O mercado brasileiro de condomínios logísticos de alto padrão encerrou o primeiro semestre de 2026 com taxa de vacância nacional de 5,5%, a menor registrada na série histórica, de acordo com relatório divulgado pela consultoria JLL em julho de 2026. O indicador reflete a combinação de escassez de novas áreas, alta ocupação dos empreendimentos existentes e a expansão acelerada do comércio eletrônico.
No mesmo período, a absorção líquida somou 2,1 milhões de metros quadrados, enquanto a absorção bruta atingiu 2,8 milhões de metros quadrados, correspondendo a 68% e 60% do volume total registrado em 2025, ano que até então apresentava o melhor desempenho da série. O estoque total do setor alcançou 39,2 milhões de metros quadrados distribuídos em 264 edifícios, com preço médio pedido de R$ 30,4 por metro quadrado ao mês, alta de 2,2% em relação ao ano anterior, enquanto em São Paulo, o valor médio chega a R$ 33,8.
O comércio eletrônico permanece como principal motor de ocupação. O levantamento da JLL indica que o Mercado Livre respondeu por 23% das absorções no semestre, enquanto a Shopee representou 10%. Juntas, as duas empresas já pré‑locaram 1,1 milhão de metros quadrados para o segundo semestre de 2026. Fora dos estados de São Paulo, Minas Gerais e Rio de Janeiro, varejo e comércio eletrônico concentraram 49% da absorção bruta do trimestre.
A restrição de oferta e a necessidade de ampliar a capacidade operacional têm intensificado o debate sobre o aproveitamento das áreas já contratadas. Nesse contexto, a intralogística – conjunto de processos que regulam o fluxo interno de materiais – ganha relevância, exigindo decisões sobre layout, densidade de armazenagem, deslocamentos internos e especificação de equipamentos.
Jhonatas Felipe, CEO da RRJ Rodas e Rodízios, empresa especializada em importação e distribuição de rodas e rodízios industriais, destaca que operações com maior intensidade de movimentação podem demandar revisão dos critérios de especificação dos equipamentos móveis. Segundo o executivo, a empresa avalia cinco critérios: diâmetro da roda, tipo de rolamento, composto da banda de rodagem, condição do piso e alinhamento do conjunto. "Em operações que aumentam a densidade de armazenagem, o mesmo equipamento pode percorrer mais metros por turno e realizar mais mudanças de direção. Nesses casos, o desgaste tende a relacionar-se mais com o número de ciclos do que com o tempo de uso", afirma.
Felipe acrescenta que cada critério influencia o esforço necessário para iniciar e manter o deslocamento. "Rodas de diâmetro maior e rolamentos de precisão tendem a reduzir a resistência ao início do movimento.

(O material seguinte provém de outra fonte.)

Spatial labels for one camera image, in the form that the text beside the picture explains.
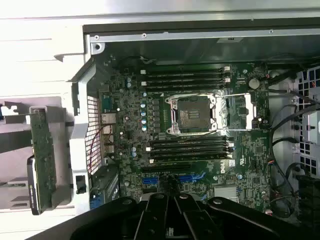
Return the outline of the blue expansion slot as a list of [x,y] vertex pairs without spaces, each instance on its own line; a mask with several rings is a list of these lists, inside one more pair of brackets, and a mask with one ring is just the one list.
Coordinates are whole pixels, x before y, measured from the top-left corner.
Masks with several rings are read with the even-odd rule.
[[[178,181],[180,183],[195,183],[198,180],[201,180],[206,175],[205,172],[202,172],[201,174],[185,174],[185,175],[176,175]],[[152,176],[152,177],[143,177],[142,183],[144,185],[157,185],[160,181],[159,176]]]

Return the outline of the silver chipset heatsink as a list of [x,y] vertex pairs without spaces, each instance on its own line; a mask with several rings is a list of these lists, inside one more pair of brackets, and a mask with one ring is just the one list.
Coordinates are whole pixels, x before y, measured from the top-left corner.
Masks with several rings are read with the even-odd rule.
[[217,186],[214,188],[214,196],[236,202],[238,200],[237,188],[235,186]]

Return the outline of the black RAM slot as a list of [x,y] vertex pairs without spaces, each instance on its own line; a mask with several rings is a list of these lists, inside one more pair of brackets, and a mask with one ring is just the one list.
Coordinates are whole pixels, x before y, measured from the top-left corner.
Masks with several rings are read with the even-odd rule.
[[153,158],[170,158],[170,157],[184,157],[184,156],[207,156],[207,155],[227,155],[230,154],[229,151],[198,151],[198,152],[179,152],[179,153],[155,153],[151,154]]
[[176,91],[200,91],[200,90],[219,90],[228,87],[223,84],[212,85],[177,85],[177,86],[144,86],[147,92],[176,92]]
[[171,164],[184,162],[201,162],[201,161],[220,161],[231,160],[232,155],[225,156],[186,156],[186,157],[172,157],[172,158],[149,158],[150,164]]
[[177,84],[216,84],[216,83],[230,83],[231,78],[201,78],[201,79],[173,79],[164,80],[159,79],[155,81],[142,81],[141,86],[151,86],[151,85],[177,85]]
[[151,74],[151,73],[162,73],[162,72],[203,72],[203,71],[218,71],[218,72],[227,72],[231,70],[231,66],[186,66],[186,65],[178,65],[178,66],[155,66],[149,67],[146,69],[141,69],[138,73],[142,75]]
[[167,139],[167,140],[153,140],[150,141],[150,145],[158,145],[158,144],[177,144],[177,143],[185,143],[185,142],[196,142],[196,141],[234,141],[234,137],[228,136],[211,136],[211,137],[195,137],[188,139]]
[[177,73],[177,74],[150,74],[150,75],[141,75],[144,78],[155,79],[155,78],[191,78],[191,77],[218,77],[224,78],[229,77],[229,73],[223,72],[191,72],[191,73]]
[[221,144],[182,144],[182,145],[166,145],[166,146],[147,146],[145,148],[146,152],[165,150],[165,149],[195,149],[195,148],[234,148],[234,143],[221,143]]

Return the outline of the thin metal locking lever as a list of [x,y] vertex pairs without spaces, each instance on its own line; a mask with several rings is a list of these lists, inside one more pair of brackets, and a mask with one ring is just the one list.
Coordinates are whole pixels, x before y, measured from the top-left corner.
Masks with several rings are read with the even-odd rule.
[[209,132],[201,134],[201,135],[197,135],[197,136],[193,136],[193,137],[189,137],[189,138],[186,138],[186,139],[179,140],[178,143],[184,143],[184,142],[193,141],[193,140],[196,140],[196,139],[199,139],[199,138],[204,138],[206,136],[209,136],[209,135],[212,135],[212,134],[216,134],[217,132],[218,132],[218,130],[212,130],[212,131],[209,131]]

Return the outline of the green motherboard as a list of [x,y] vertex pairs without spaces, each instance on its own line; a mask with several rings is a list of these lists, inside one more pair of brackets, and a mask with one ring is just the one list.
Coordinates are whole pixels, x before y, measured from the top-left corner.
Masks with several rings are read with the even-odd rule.
[[[140,74],[141,69],[156,66],[231,66],[230,71],[187,71],[155,72]],[[142,75],[184,74],[184,73],[229,73],[227,77],[172,77],[146,78]],[[144,177],[160,175],[199,175],[205,176],[196,182],[181,183],[182,193],[193,194],[202,202],[214,197],[214,188],[235,186],[239,204],[264,212],[268,208],[270,190],[266,182],[264,167],[270,159],[270,113],[268,102],[268,83],[265,77],[268,71],[254,63],[221,63],[221,64],[185,64],[185,65],[151,65],[151,66],[118,66],[105,81],[99,91],[100,120],[103,125],[100,140],[103,144],[102,154],[106,160],[114,161],[119,170],[120,195],[140,201],[143,195],[157,192],[159,184],[143,184]],[[155,86],[191,86],[191,85],[226,85],[223,89],[193,91],[146,91],[141,86],[143,81],[156,80],[190,80],[190,79],[224,79],[231,82],[214,84],[156,84]],[[257,89],[251,89],[248,82],[252,78],[260,81]],[[216,96],[243,94],[251,95],[251,102],[256,106],[256,117],[252,121],[254,129],[249,131],[217,130],[207,137],[234,137],[230,140],[206,140],[184,143],[166,143],[150,145],[150,141],[192,138],[195,136],[175,136],[166,133],[169,126],[170,109],[164,100],[177,94],[209,93]],[[234,143],[235,147],[178,148],[145,151],[146,147],[202,145]],[[181,163],[150,164],[149,158],[158,153],[185,153],[204,151],[228,151],[229,160],[193,161]]]

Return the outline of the CPU socket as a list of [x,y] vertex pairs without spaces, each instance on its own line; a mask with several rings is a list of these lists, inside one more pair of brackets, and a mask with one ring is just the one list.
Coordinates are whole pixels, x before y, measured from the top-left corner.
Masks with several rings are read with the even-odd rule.
[[217,131],[216,98],[212,93],[176,94],[165,98],[164,103],[170,113],[167,134],[184,137]]

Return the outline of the black and grey PC case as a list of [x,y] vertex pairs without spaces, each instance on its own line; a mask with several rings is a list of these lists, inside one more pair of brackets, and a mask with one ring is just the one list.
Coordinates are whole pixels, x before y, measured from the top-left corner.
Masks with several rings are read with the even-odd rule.
[[[263,172],[267,209],[259,211],[320,240],[320,179],[301,163],[300,116],[320,102],[299,93],[300,74],[320,67],[320,16],[89,24],[89,60],[72,78],[69,141],[79,215],[125,197],[117,164],[103,156],[99,91],[117,67],[253,63],[267,69],[269,156]],[[193,240],[169,193],[165,240]]]

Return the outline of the silver socket cover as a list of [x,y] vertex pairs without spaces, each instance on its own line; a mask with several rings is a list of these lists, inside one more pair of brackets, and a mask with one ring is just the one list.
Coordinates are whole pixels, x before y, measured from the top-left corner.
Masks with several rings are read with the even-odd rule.
[[215,130],[250,131],[257,116],[257,107],[250,93],[216,95],[213,128]]

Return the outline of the silver coin battery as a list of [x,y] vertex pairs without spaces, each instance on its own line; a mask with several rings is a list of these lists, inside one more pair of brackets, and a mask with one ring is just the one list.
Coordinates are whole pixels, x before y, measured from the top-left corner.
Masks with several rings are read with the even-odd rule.
[[257,78],[251,78],[248,82],[248,86],[253,89],[256,90],[260,87],[260,81]]

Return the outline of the grey printed parts rack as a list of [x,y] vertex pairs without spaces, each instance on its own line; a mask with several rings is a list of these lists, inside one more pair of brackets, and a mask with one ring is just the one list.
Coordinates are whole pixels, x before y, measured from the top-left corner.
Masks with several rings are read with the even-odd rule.
[[27,159],[33,154],[30,109],[44,109],[53,140],[56,192],[52,207],[68,205],[73,195],[69,139],[73,111],[60,97],[0,98],[0,212],[29,209]]

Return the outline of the perforated metal drive cage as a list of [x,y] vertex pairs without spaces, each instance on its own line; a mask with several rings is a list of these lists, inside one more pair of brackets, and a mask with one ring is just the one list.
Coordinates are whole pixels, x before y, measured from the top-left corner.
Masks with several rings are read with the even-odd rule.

Compostos mais rígidos costumam apresentar menor resistência ao rolamento em pisos regulares, enquanto compostos mais macios absorvem irregularidades e reduzem a vibração", explica. O estado de conservação também impacta o desempenho: "Componentes desgastados ou desalinhados elevam o esforço exigido para a mesma tarefa, e essa alteração costuma ser percebida depois que o dano já ocorreu", conclui.
Com a vacância em nível histórico mínimo e a entrada de novas áreas condicionada a prazos longos, a otimização dos fluxos internos e o planejamento de layout permanecem como prioridades estratégicas para a expansão das operações logísticas no país.